District residents have seen Orange’s name on the ballot a number of times. He lost Democratic mayoral campaigns in 2006 and 2014 and for council chairman in 1990, 1993 and 2010. In 1994, he ran for the Ward 5 council seat but lost to incumbent Harry Thomas Sr., but he defeated Thomas in 1998 for the position. Orange served on the council from 1999-2007. When Orange lost to Council member Kwame Brown to be the council chairman in 2010, he sought Brown’s at-large council position in 2011 but the D.C. Democratic Committee selected Sekou Biddle for the job.
In the special election to fill Brown’s seat permanently in May 2011, Orange defeated Biddle and others to win the seat. In 2012, Orange won a full term as a Democratic at-large council member. White defeated Orange in the June 2016 Democratic primary and Orange resigned in August to become the president of the Chamber of Commerce full-time.
Mary Cuthbert, a former advisory neighborhood commissioner and civic activist in Ward 8 welcomes Orange’s candidacy.
“Everybody should get a second chance,” Cuthbert said, referring to Orange’s loss in 2016. “He lost that race — he didn’t get thrown out of office. If you lose, you can come back.”
Cuthbert said she thought Orange did an excellent job on the council and would be an asset if reelected to the body.
“He did a lot for people in the city and he helped people in Ward 8,” she said. “Vincent Orange understands the council’s process and not many of the people who are on the council now understand how things work.”

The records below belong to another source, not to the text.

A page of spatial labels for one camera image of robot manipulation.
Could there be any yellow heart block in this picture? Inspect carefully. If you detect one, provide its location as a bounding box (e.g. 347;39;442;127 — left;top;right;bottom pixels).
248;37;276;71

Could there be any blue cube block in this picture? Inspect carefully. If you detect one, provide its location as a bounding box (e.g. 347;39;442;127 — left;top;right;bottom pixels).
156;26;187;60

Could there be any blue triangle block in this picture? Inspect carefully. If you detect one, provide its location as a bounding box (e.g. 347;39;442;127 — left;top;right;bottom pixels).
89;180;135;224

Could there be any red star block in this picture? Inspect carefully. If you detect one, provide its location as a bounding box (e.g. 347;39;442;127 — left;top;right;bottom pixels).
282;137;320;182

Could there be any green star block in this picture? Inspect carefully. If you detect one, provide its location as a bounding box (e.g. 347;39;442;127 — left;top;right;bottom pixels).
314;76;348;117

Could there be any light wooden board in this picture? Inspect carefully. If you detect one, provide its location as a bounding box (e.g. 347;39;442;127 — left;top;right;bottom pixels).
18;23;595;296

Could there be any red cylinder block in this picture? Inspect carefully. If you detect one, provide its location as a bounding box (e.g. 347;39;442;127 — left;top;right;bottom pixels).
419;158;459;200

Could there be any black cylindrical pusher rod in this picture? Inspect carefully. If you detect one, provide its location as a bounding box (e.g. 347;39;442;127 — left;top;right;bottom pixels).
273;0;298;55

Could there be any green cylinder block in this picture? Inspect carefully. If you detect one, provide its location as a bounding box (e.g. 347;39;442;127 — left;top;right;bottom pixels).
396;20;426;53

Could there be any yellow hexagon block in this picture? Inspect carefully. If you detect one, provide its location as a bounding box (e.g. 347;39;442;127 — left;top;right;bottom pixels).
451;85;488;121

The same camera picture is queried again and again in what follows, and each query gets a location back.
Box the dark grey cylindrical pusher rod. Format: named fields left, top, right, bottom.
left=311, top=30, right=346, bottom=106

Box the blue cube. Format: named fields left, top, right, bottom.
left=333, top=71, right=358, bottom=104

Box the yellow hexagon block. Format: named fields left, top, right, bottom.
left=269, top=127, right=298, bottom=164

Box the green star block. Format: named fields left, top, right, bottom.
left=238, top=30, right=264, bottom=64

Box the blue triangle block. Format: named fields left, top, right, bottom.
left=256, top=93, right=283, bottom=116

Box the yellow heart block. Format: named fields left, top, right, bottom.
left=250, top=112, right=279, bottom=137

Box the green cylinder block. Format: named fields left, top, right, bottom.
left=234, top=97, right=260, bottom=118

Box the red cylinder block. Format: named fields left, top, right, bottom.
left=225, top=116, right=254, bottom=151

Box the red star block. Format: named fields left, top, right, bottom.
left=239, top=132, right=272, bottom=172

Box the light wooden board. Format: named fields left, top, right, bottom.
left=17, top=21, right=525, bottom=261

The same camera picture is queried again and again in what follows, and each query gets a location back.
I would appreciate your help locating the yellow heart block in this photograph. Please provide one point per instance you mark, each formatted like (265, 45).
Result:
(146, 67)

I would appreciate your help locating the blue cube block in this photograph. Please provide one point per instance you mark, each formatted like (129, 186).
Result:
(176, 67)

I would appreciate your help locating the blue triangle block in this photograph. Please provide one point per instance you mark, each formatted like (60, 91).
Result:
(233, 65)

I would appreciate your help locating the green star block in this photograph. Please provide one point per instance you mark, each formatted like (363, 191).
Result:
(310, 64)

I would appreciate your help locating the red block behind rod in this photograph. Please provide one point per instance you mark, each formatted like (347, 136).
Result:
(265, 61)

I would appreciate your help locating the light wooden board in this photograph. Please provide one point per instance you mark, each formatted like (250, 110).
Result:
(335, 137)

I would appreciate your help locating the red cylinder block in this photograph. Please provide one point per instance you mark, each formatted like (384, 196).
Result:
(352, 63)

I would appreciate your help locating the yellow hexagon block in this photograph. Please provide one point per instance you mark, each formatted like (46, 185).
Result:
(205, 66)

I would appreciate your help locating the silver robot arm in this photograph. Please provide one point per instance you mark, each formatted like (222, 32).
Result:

On the council, Orange has been credited with the establishment of the District’s Emancipation Day holiday and spearheading the upgrade of McKinley Technology High School. Orange has championed causes such as the certified business enterprise program and economic development projects especially in predominantly Black neighborhoods.

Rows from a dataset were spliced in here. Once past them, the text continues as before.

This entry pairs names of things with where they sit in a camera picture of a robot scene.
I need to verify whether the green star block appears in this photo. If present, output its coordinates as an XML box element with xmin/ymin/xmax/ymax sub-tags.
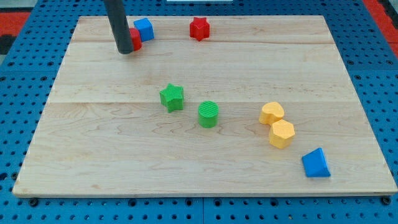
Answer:
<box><xmin>159</xmin><ymin>83</ymin><xmax>184</xmax><ymax>113</ymax></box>

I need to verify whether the red star block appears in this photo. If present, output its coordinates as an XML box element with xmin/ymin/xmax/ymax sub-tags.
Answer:
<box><xmin>189</xmin><ymin>17</ymin><xmax>210</xmax><ymax>41</ymax></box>

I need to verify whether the blue triangle block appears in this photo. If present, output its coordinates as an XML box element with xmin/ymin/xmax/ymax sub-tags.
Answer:
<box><xmin>302</xmin><ymin>147</ymin><xmax>331</xmax><ymax>177</ymax></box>

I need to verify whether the green cylinder block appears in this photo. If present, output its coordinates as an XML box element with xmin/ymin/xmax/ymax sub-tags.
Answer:
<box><xmin>198</xmin><ymin>101</ymin><xmax>219</xmax><ymax>128</ymax></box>

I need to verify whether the light wooden board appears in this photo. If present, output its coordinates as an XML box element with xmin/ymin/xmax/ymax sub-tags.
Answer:
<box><xmin>12</xmin><ymin>16</ymin><xmax>397</xmax><ymax>198</ymax></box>

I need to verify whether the yellow heart block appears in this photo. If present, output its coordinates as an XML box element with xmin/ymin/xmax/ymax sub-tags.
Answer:
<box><xmin>259</xmin><ymin>101</ymin><xmax>285</xmax><ymax>125</ymax></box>

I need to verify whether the yellow hexagon block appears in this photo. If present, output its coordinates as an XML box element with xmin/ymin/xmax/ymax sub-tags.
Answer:
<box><xmin>269</xmin><ymin>119</ymin><xmax>295</xmax><ymax>149</ymax></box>

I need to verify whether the red round block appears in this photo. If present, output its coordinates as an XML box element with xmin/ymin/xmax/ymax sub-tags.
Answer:
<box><xmin>129</xmin><ymin>28</ymin><xmax>142</xmax><ymax>51</ymax></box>

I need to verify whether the blue cube block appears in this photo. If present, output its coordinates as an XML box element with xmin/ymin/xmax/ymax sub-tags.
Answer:
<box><xmin>133</xmin><ymin>17</ymin><xmax>154</xmax><ymax>42</ymax></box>

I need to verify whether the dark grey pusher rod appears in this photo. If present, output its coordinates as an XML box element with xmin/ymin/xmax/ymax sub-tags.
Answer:
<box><xmin>104</xmin><ymin>0</ymin><xmax>134</xmax><ymax>54</ymax></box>

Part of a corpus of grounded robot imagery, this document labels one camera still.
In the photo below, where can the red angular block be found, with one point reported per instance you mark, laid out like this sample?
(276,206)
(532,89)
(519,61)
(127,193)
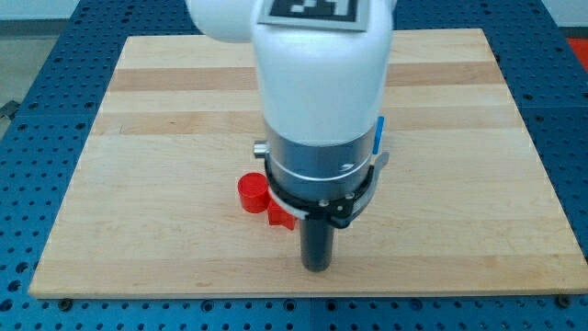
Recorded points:
(278,216)

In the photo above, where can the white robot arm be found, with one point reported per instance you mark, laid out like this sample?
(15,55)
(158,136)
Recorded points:
(321,68)

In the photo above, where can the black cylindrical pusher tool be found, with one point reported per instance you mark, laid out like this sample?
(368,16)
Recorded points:
(316,244)

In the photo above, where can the black white fiducial marker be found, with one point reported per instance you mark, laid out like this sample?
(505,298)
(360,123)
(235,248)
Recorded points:
(346,15)

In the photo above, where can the wooden board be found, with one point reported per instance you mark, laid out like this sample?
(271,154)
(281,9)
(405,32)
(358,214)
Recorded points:
(463,207)

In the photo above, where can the blue perforated table plate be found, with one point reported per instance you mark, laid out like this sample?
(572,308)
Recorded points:
(44,141)

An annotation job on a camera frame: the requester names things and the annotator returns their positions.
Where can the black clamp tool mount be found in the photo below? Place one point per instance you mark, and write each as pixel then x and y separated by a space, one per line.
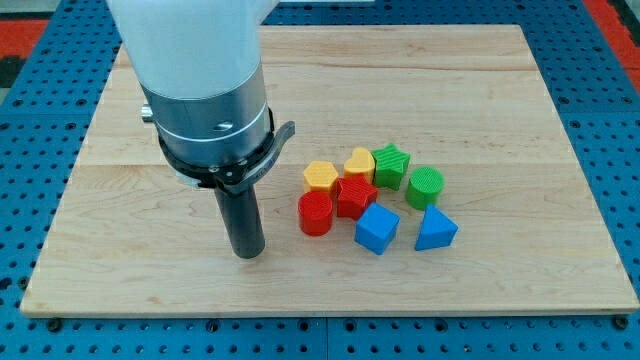
pixel 224 148

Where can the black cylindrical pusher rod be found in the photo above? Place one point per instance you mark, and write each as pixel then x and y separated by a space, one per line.
pixel 242 221

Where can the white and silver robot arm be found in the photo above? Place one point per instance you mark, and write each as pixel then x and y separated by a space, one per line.
pixel 199 65

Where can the blue cube block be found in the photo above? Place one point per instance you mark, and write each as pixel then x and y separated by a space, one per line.
pixel 376 228

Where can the red cylinder block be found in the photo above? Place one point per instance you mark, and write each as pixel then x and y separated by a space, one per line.
pixel 315 210

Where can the yellow hexagon block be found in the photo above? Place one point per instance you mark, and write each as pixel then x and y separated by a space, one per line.
pixel 320 176

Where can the red star block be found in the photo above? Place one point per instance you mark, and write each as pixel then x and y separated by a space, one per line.
pixel 354 195

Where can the yellow heart block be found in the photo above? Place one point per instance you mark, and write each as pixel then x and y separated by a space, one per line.
pixel 362 163

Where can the green star block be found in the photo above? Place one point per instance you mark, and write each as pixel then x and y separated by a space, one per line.
pixel 391 166

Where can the green cylinder block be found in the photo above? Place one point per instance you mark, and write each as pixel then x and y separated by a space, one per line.
pixel 424 187

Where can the light wooden board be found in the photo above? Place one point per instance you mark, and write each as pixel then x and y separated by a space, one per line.
pixel 130 240

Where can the blue triangular prism block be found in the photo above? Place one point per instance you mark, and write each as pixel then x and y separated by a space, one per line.
pixel 437 230

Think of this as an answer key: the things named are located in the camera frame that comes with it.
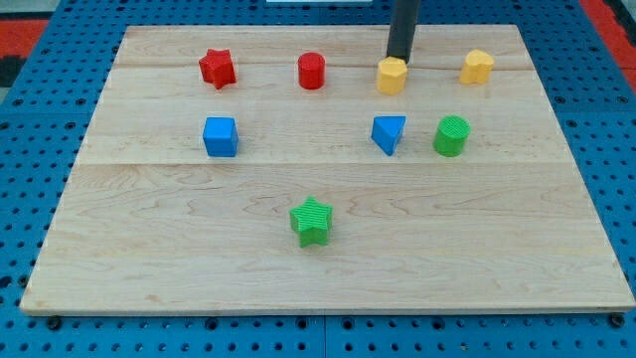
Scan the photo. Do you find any blue triangle block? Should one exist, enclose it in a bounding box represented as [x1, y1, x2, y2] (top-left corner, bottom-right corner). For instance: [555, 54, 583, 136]
[371, 115, 406, 156]

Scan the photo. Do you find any red cylinder block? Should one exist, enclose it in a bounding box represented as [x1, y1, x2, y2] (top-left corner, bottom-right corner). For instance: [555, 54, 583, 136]
[297, 52, 326, 90]

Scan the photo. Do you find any green cylinder block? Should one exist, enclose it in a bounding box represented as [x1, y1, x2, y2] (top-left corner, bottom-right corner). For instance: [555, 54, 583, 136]
[433, 115, 471, 157]

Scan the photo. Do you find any wooden board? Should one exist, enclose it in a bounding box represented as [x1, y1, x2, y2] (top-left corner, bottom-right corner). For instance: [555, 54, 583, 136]
[21, 25, 635, 316]

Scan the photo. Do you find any red star block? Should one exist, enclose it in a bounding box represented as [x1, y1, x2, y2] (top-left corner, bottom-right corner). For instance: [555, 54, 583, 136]
[199, 49, 237, 90]

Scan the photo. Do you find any green star block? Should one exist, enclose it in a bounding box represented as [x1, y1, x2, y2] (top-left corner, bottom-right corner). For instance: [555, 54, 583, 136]
[289, 196, 333, 248]

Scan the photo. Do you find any blue cube block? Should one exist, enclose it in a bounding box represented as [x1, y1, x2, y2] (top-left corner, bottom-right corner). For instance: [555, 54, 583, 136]
[202, 117, 239, 157]

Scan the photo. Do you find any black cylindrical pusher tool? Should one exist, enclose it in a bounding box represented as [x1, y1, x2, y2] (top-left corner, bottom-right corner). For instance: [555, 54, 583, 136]
[386, 0, 421, 64]

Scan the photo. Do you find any yellow heart block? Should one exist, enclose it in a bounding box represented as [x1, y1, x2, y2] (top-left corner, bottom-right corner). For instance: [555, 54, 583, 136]
[459, 49, 495, 85]

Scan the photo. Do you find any yellow hexagon block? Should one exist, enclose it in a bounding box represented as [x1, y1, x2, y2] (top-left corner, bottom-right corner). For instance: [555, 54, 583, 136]
[376, 57, 407, 95]

Orange’s work on behalf of Ward 5 and the city has impressed Ronnie Edwards, the chairman of advisory neighborhood commission 5A, who thinks the former lawmaker should run again if he feels inclined to do so, even if it means leaving the Democratic Party.

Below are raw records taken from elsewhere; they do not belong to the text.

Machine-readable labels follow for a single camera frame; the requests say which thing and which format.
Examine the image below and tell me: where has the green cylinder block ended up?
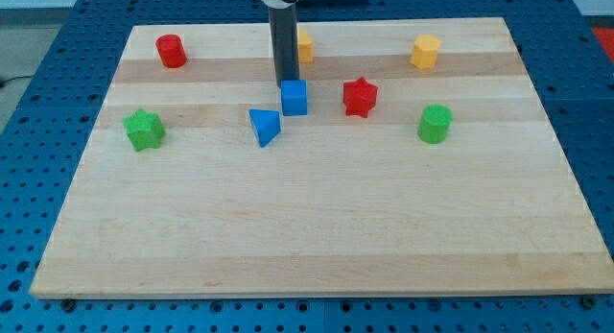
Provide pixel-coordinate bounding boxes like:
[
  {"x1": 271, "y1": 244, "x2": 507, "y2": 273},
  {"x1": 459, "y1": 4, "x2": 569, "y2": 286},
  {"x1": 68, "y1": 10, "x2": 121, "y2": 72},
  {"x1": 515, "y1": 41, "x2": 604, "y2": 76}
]
[{"x1": 417, "y1": 105, "x2": 453, "y2": 144}]

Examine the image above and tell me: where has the blue cube block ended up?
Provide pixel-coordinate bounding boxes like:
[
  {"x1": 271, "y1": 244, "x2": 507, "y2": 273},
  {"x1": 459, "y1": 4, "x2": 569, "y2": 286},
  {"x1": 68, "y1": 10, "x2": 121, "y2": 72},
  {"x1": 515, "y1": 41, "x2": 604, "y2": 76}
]
[{"x1": 281, "y1": 80, "x2": 308, "y2": 116}]

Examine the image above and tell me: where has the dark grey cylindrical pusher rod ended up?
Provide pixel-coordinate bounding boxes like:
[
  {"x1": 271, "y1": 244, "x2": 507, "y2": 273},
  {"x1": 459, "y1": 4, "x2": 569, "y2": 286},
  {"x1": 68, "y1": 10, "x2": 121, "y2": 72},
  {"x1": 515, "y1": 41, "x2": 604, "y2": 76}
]
[{"x1": 269, "y1": 0, "x2": 299, "y2": 87}]

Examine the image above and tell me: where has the light wooden board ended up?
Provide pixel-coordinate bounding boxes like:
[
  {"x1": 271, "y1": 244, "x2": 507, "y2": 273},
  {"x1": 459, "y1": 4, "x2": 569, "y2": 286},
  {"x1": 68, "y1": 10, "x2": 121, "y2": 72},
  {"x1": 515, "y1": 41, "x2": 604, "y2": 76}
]
[{"x1": 30, "y1": 17, "x2": 613, "y2": 299}]

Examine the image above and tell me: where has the red cylinder block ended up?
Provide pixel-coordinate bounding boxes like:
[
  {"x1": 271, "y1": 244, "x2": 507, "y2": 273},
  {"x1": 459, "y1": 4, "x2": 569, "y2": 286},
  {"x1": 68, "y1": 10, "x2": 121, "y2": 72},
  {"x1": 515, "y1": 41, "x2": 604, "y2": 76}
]
[{"x1": 155, "y1": 34, "x2": 187, "y2": 68}]

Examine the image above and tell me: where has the yellow block behind rod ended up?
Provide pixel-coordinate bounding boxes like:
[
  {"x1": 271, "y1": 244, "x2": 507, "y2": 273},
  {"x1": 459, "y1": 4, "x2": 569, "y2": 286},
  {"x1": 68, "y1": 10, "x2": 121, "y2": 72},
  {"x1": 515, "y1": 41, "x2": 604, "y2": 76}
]
[{"x1": 297, "y1": 29, "x2": 314, "y2": 63}]

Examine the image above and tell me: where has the red star block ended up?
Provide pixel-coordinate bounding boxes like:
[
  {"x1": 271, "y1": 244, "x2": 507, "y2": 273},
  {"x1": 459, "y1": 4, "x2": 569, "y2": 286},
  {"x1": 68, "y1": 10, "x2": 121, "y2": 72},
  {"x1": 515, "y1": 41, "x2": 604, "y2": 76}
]
[{"x1": 342, "y1": 77, "x2": 378, "y2": 118}]

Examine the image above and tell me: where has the blue triangle block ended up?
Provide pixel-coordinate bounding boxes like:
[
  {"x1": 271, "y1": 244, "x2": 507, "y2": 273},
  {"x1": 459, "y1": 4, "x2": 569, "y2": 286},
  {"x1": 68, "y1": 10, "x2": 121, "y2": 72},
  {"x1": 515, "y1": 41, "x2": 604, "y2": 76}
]
[{"x1": 248, "y1": 109, "x2": 281, "y2": 148}]

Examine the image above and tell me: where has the green star block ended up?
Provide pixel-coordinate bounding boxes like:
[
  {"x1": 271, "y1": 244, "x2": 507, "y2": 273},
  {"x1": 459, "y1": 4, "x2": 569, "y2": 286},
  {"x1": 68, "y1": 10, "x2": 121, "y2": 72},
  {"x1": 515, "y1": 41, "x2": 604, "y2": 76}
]
[{"x1": 123, "y1": 108, "x2": 166, "y2": 152}]

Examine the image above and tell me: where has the black cable on floor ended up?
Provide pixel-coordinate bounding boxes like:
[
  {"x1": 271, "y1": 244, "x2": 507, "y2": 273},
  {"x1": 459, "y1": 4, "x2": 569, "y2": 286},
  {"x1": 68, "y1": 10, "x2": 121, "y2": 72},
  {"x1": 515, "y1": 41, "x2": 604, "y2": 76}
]
[{"x1": 0, "y1": 74, "x2": 33, "y2": 89}]

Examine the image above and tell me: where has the yellow hexagon block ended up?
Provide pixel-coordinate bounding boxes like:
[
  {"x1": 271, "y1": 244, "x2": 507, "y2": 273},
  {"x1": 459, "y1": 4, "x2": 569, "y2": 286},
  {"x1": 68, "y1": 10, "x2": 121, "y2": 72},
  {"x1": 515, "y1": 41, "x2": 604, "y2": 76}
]
[{"x1": 410, "y1": 35, "x2": 441, "y2": 69}]

“If he feels he can do it he should,” Edwards said. “I don’t see him as a traitor to the Democratic Party if he runs as an independent. I think it would be advantageous to have someone on the council who has been an active Democrat in that position. Orange has done a lot for this city and the residents are still benefitting from his previous years on the council.”
Gordon-Andrew Fletcher, chair of the Ward 5 Democrats, agrees that Orange has right to seek the independent council seat even though that might upset some party members.
“I am the chair of the Ward 5 Democrats and it is my obligation to support the party,” he said. “I will educate people about the candidates for the independent position but I will vote for Robert White for reelection.”
Nevertheless, there are residents who wish Orange would not run this time.
“When I heard he was a candidate, I was stunned,” said former Ward 1 Advisory Neighborhood Commissioner Vicki A. Wright-Smith. “He has a right to do that but he shouldn’t run all the time just because he can. I question whether he can win because the new residents in the city don’t like him and the only people who will vote for him will be 60 and older.”